▸ What you should do:
Take the data below and copy exactly the lines starting at the one with "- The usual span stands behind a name" and finishing at the one with "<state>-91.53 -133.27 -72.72", both included.

====== Available data ======

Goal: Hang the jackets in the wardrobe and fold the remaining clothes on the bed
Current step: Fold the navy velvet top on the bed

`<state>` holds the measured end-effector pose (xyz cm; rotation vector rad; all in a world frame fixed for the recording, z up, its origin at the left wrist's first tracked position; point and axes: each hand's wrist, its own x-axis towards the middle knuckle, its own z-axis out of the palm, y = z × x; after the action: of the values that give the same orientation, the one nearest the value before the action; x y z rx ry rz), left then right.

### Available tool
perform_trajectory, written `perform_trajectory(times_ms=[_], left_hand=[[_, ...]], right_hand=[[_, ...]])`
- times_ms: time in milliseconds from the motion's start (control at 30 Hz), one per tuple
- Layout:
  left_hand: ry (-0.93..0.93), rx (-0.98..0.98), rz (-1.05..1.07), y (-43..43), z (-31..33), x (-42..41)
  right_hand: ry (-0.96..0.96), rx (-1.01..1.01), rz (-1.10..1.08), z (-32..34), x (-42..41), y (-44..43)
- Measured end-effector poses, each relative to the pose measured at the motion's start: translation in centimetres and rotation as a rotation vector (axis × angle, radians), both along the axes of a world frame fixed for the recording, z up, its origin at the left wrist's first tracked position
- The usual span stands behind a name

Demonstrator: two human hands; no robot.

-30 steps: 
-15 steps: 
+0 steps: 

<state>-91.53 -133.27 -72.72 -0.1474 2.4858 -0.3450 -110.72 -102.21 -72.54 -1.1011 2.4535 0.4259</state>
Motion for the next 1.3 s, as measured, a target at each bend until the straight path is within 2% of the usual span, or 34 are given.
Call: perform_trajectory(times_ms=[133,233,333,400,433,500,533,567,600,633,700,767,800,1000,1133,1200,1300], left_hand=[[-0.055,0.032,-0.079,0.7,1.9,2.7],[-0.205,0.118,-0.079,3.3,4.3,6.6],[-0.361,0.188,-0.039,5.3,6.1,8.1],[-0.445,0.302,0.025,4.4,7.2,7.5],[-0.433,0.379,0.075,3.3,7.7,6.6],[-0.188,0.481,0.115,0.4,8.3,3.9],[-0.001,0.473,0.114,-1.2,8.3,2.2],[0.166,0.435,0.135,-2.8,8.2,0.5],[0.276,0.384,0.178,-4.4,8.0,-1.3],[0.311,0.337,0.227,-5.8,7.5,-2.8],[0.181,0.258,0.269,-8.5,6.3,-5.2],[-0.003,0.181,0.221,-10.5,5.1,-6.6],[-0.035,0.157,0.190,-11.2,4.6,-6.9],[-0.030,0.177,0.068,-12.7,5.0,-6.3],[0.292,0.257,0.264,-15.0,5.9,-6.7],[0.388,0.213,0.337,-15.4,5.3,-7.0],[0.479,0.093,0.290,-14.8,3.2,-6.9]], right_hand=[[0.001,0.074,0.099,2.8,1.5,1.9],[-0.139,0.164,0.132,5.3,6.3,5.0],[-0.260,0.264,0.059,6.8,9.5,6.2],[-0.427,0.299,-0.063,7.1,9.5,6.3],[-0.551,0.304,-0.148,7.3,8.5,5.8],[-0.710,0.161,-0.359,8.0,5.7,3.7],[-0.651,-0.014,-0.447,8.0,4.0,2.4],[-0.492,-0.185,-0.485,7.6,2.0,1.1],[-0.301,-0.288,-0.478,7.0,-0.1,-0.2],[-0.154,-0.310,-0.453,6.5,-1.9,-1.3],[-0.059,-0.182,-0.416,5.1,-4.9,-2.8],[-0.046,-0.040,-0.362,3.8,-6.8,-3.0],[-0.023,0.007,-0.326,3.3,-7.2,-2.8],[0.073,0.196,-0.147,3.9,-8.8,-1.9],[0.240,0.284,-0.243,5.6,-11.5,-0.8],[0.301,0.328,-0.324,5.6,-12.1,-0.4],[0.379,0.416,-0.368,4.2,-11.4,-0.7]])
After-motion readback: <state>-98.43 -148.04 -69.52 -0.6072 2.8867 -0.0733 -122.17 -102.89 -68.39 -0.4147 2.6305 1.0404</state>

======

▸ Solution to this task:
- The usual span stands behind a name

Demonstrator: two human hands; no robot.

-30 steps: 
-15 steps: 
+0 steps: 

<state>-91.53 -133.27 -72.72 -0.1474 2.4858 -0.3450 -110.72 -102.21 -72.54 -1.1011 2.4535 0.4259</state>

There's nothing more to this exercise.